Asthma has emerged as the most widespread chronic condition in developed nations, impacting more than 10 % of the adult population [1]. Asthma is a persistent inflammatory disorder of the airways, resulting from the interplay of genetic and environmental elements. This interplay manifests as symptoms such as coughing, wheezing, and heightened airway reactivity, along with physiological changes including inflammation, excessive mucus production, angiogenesis, and structural alterations in the airways [2,3]. Airway remodeling, a crucial component alongside inflammation in asthma pathogenesis, is primarily driven by chronic inflammatory cell infiltration and is a significant contributor to refractory asthma, potentially exacerbating subepithelial fibrosis through the enhancement of epithelial–mesenchymal transition (EMT) [[4], [5], [6]]. The plasticity and dynamics of the airway epithelium driven by EMT, underlie the hyperplasia of fibroblasts, goblet cells, and pneumocytes in various lung diseases, contributing to airway remodeling in asthma [7,8]. Further research is ongoing to investigate the mechanisms underlying the development of asthma.
In recent years, exercise training had extended to promoting health, preventing and treating diseases. Exercise had a significant role in inflammatory diseases, with a growing body of research indicating that different intensities of exercise could regulate chronic inflammation [9]. The regular engagement in aerobic exercise (AE) training has proven to be advantageous for allergic asthma management by not only diminishing dyspnea and exercise-induced bronchospasm but also slowing lung function deterioration, lowering exacerbation risk, enhancing aerobic capacity, and elevating the health-related quality of life for patients with allergic asthma [[10], [11], [12]]. Engaging in AE as an intervention enhanced asthma management and quality of life during both the acute and chronic phases [13]. AE mitigated airway hyperresponsiveness in the rat asthma model, with reductions in high mobility group box 1 (HMGB1) and interleukin 17 (IL-17) levels [14]. It was reported that AE suppressed the asthma phenotype induced by house dust mites, a process that involved the regulation of the SOCS-JAK-STAT signaling pathway [15]. Aerobic physical training helped to alleviate the symptoms of severe asthma through its effects on the kinin signaling mechanism [16].
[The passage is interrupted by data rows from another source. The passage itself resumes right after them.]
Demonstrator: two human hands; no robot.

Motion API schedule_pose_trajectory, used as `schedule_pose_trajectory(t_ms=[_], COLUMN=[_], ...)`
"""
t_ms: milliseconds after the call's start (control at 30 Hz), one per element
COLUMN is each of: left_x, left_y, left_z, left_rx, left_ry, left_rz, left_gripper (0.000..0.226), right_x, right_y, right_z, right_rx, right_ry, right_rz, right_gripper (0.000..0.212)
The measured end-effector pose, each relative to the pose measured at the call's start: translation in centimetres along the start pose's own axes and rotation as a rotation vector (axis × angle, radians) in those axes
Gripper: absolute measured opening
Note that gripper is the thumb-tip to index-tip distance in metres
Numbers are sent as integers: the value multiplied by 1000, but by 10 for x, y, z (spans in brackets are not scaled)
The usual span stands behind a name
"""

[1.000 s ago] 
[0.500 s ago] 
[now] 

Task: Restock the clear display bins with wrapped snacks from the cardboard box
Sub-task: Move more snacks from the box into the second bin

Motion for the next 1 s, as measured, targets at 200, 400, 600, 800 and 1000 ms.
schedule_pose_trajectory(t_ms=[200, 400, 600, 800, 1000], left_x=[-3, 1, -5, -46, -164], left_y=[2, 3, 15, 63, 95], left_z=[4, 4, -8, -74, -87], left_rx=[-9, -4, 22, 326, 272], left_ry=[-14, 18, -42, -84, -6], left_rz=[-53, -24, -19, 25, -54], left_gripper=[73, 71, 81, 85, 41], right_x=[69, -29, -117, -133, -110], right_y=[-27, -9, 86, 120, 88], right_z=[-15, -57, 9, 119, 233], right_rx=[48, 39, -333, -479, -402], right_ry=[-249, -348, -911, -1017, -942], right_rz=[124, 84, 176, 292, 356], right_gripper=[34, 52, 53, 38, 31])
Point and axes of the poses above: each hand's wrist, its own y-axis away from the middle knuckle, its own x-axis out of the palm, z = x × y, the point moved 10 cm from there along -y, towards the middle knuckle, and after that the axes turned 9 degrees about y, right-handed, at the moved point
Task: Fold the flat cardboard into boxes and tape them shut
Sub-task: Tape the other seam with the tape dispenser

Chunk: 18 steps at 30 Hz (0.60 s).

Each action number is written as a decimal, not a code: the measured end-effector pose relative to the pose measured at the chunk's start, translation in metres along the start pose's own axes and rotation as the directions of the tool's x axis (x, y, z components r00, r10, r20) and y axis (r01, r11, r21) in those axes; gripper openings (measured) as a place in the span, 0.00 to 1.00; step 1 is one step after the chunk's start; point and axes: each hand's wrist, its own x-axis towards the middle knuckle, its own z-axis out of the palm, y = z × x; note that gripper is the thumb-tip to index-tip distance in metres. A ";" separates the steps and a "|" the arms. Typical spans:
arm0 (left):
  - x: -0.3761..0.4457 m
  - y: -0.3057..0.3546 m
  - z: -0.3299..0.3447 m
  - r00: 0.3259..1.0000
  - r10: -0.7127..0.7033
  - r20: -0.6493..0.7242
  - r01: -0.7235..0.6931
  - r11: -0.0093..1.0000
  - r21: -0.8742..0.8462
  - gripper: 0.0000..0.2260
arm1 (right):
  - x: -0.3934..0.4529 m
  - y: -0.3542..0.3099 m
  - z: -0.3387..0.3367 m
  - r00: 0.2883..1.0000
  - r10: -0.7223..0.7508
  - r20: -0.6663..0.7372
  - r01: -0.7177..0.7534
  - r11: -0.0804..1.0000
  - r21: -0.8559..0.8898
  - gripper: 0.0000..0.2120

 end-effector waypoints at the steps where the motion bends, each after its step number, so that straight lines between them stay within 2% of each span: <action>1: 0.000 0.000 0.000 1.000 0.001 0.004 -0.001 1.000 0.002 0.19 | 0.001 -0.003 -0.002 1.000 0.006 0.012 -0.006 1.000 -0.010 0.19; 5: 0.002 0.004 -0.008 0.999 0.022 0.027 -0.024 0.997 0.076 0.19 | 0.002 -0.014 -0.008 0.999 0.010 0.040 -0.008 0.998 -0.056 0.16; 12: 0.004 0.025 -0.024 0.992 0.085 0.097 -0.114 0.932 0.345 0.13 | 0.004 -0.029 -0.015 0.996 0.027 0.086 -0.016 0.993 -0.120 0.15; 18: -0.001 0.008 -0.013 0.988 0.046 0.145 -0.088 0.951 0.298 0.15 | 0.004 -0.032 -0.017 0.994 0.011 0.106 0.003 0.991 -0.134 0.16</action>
Non-coding RNAs (ncRNAs), including long non-coding RNAs (lncRNAs, >200 nucleotides) and microRNAs (miRNAs), had been linked to the pathogenesis of chronic inflammatory and respiratory diseases [17,18]. Especially, many lncRNAs and miRNAs had been reported to have implications for asthma [19,20]. LncRNA MALAT1/miR-155 exhibited the ability to modify the Th1/Th2 balance in asthma by regulating CTLA4 [21]. The lncRNA NEAT1 modulated the Th1/Th2 immune response in pediatric asthma by microRNA-217/GATA3 regulatory pathway [22]. Reducing the levels of lncRNA AK085865 improved asthmatic airway inflammation through the regulation of macrophage polarization [23]. MiR-124-3p served as a key regulator of allergic airway inflammation and structural remodeling in asthma mice triggered by ovalbumin [24]. Epithelial microRNA-30a-3p inhibited airway eosinophilic inflammation in asthma [25].
Our study investigated the levels of HMGB1/RAGE and inflammatory factors in asthmatic mouse models, and the function of aerobic exercise for the lung function in asthmatic mice. The comprehensive bioinformatics analyses and subsequent validation studies indicated that let-7e-5p had binding relationships with both lncRNA P73 antisense RNA 1 (TP73-AS1) and HMGB1. Our preliminary data revealed the regulation of aerobic exercise for TP73-AS1/let-7e-5p/HMGB1 in OVA-induced asthma mouse models was investigated.